Few observers expect the North, which has long been known as the “Hermit Kingdom,” to open up widely anytime soon, and some analysts caution against overinterpreting recent signs of a tentative loosening of controls.
“Trade figures between China and North Korea obviously do not account for smuggling, and official figures have long been manipulated by the Chinese customs, which is why I don’t think we should use these as robust data points for analysis,” said Theo Clement, an adjunct lecturer at the Pyongyang University of Science and Technology and a consultant who has conducted fieldwork at the China-DPRK border.
“On China-DPRK trade, although various proxies are useful to get a sense of the trade activity between both countries, nothing beats qualitative fieldwork and besides Chinese researchers, we are not going to access the border and set up interviews anytime soon,” he told Al Jazeera.
There is widespread consensus, however, that the country is facing dire economic conditions.
North Korea counts on China for more than 90 percent of its trade, including imports of vital goods such as grains, fertilisers and agricultural equipment, and its population has long relied on cross-border smuggling and black markets to supplement a dilapidated state rationing system.
In addition to its pandemic isolation, the North’s economy has been hard hit by extreme weather and international sanctions aimed at stifling the regime’s nuclear and missile programmes.
The country’s economy contracted 4.5 percent last year, the steepest decline in over two decades, according to a July estimate by South Korea’s central bank.
Even before the pandemic, the United Nations estimated that more than one in four North Koreans suffered from malnourishment.
In July, the UN Food and Agriculture Organization predicted the country could fall short of its food needs by 860,000 tonnes in 2021.
Kim, the third member of his family to rule the secretive state, has himself acknowledged the hardships facing his population, even likening the crisis to the 1950-1953 Korean War.
“Even when harvests are good, DPRK is scarcely self-sufficient in grain even at the diminished levels on which it calculates,” Alastair Morgan, who served as the United Kingdom’s ambassador to the North between 2005 and 2008, told Al Jazeera.
“It is not clear to me that any branch of DPRK industry – including the relatively successful light industry – is or can be entirely self-sufficient.”
Morgan said he doubted the North would give up on trying to keep the virus out, but noted authorities may not have anticipated how long the pandemic would last.

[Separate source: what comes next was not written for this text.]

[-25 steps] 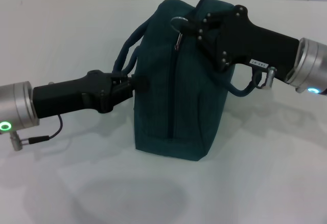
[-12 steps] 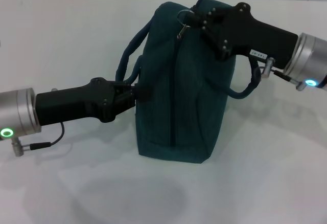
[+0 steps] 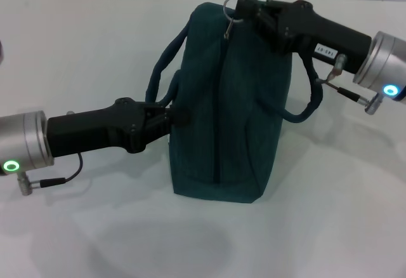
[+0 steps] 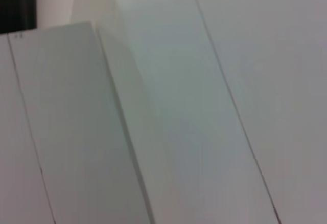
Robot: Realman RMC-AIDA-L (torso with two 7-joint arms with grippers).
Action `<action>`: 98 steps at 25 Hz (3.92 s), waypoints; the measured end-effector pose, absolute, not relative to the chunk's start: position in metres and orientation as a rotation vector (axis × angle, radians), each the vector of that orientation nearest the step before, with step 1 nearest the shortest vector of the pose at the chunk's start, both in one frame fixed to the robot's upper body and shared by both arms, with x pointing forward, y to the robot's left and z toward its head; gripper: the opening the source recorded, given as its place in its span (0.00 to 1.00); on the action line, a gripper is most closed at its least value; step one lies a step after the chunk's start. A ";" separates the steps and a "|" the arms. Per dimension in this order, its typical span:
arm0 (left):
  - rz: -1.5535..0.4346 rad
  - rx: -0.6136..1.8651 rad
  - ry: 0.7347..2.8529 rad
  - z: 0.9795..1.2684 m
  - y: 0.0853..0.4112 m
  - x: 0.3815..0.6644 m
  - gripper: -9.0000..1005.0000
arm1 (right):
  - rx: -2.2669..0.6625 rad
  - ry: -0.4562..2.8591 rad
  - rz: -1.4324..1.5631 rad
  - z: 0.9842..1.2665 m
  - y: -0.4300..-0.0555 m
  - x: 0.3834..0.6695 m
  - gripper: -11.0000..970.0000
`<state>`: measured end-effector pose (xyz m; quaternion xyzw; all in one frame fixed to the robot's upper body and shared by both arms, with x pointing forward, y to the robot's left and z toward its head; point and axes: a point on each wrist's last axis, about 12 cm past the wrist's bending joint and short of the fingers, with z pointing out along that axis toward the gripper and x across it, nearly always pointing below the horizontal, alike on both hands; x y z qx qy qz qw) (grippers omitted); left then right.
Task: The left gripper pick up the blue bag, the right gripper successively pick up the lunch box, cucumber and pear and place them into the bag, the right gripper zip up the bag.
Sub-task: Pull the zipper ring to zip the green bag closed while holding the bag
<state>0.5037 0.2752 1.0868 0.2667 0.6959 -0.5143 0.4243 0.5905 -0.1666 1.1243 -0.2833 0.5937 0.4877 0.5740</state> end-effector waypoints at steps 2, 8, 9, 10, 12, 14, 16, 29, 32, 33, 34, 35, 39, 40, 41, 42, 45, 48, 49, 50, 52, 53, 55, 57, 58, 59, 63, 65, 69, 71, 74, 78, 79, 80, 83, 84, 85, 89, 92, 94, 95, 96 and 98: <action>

“The consequences of closing the air, land and – intermittently – sea borders are likely to be very apparent within the country,” he said.

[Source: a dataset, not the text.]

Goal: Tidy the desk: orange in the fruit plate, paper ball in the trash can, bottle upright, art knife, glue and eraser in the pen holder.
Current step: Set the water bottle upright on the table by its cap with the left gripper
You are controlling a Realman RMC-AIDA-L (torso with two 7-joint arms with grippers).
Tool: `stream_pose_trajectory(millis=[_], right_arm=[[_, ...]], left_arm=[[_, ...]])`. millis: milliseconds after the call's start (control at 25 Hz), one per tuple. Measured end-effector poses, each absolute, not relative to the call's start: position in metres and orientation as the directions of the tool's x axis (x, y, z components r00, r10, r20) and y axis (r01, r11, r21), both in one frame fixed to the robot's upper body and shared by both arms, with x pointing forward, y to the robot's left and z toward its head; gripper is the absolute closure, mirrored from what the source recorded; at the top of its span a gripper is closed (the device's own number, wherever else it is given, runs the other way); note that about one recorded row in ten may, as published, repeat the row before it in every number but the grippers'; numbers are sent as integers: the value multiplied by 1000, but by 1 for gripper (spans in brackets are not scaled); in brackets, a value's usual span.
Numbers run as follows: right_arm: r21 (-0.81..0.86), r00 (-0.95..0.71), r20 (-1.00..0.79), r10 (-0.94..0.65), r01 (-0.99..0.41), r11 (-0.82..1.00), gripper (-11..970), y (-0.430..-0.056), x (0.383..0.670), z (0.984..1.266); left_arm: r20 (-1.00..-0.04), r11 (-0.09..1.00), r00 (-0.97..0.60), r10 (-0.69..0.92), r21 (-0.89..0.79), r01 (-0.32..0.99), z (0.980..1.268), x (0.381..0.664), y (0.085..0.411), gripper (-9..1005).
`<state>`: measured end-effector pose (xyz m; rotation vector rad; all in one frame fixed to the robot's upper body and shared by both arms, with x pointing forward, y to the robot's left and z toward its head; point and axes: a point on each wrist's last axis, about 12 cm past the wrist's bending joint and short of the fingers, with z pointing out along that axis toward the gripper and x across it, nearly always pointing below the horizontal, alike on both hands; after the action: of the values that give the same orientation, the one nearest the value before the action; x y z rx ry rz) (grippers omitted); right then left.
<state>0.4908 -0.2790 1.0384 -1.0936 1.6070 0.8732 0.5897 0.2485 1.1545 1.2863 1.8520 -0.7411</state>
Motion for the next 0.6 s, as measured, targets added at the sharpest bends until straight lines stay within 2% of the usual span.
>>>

Peters, the aid worker, said the pandemic isolation had caused informal markets, known as jangmadang, to become “paralysed in obtaining necessary commodities to make available to the public, which has made hardships for ordinary people all the more grave”.
Potential liability
Although the North’s economy has lagged far behind that of neighbouring South Korea for decades, Kim oversaw modest growth in the initial years after he took power following the death of his father in 2011.
In a speech marking the anniversary of the ruling Workers’ Party last month, Kim stressed the need to improve people’s living conditions, after earlier admitting that his five-year economic plan had failed.

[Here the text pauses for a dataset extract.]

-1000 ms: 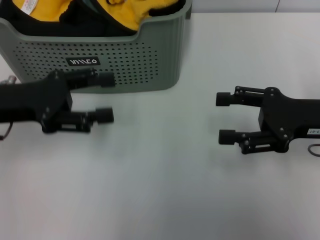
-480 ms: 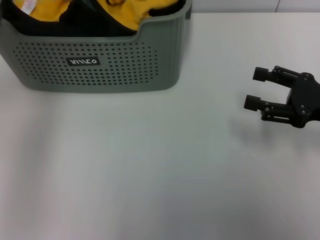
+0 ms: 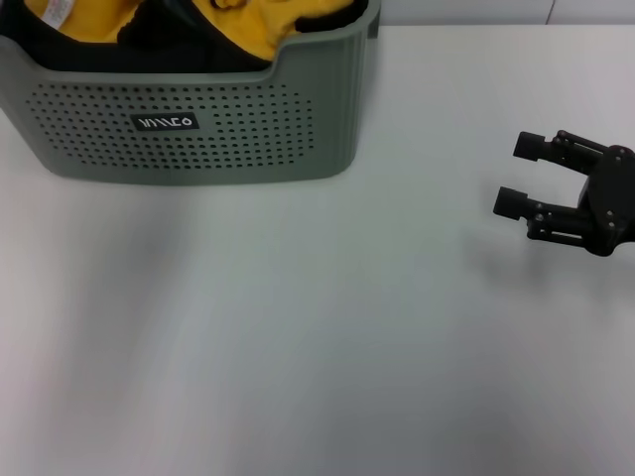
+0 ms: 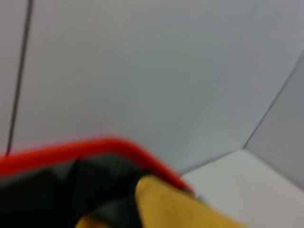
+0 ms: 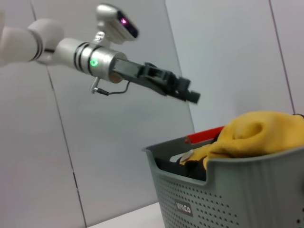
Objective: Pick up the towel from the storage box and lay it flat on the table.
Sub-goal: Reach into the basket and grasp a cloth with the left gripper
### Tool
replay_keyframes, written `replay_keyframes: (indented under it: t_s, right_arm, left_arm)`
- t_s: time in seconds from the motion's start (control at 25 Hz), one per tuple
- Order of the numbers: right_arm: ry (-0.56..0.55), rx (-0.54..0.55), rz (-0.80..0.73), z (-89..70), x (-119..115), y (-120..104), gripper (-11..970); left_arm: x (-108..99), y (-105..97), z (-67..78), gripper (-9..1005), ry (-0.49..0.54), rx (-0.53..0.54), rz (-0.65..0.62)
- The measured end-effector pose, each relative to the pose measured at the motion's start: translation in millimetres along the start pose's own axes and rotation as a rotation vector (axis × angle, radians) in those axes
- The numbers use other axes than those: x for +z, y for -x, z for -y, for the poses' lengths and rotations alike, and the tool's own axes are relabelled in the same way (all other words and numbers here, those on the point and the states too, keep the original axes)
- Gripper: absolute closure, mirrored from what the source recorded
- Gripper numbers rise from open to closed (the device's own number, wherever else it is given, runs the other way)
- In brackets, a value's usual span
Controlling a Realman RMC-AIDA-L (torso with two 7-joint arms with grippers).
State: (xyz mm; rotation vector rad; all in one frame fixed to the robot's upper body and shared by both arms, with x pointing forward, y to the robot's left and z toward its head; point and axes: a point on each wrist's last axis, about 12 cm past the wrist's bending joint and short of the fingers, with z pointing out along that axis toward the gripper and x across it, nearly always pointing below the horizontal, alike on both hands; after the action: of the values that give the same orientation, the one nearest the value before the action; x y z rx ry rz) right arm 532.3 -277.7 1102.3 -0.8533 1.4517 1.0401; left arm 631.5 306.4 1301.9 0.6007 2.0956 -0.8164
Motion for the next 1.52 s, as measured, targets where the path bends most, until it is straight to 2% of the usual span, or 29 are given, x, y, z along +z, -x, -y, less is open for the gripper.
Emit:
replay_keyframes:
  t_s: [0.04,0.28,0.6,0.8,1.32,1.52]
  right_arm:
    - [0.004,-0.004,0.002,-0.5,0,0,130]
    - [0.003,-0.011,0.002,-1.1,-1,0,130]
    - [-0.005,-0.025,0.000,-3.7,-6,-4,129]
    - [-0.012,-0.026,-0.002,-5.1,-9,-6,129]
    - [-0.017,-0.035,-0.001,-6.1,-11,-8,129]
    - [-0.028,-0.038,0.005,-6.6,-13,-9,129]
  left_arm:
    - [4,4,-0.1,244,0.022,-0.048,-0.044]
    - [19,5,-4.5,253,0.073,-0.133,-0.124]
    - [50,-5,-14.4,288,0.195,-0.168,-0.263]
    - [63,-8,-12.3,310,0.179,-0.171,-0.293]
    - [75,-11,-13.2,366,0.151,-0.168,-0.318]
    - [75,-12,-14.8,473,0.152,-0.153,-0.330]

Benjamin Katzeff Silberstein, co-editor of North Korean Economy Watch, told Al Jazeera that Kim might feel more confident to “begin to open up” once authorities had completed quarantine facilities under construction at the border.
“In the long run, I do think the economic downturn poses a significant potential liability, although it’s very hard to say,” Katzeff Silberstein said. “The North Korean public has weathered difficult times before, but it’s a different story when the state first spends years sending the signal that the public should expect living conditions to improve, only to see them worsen.”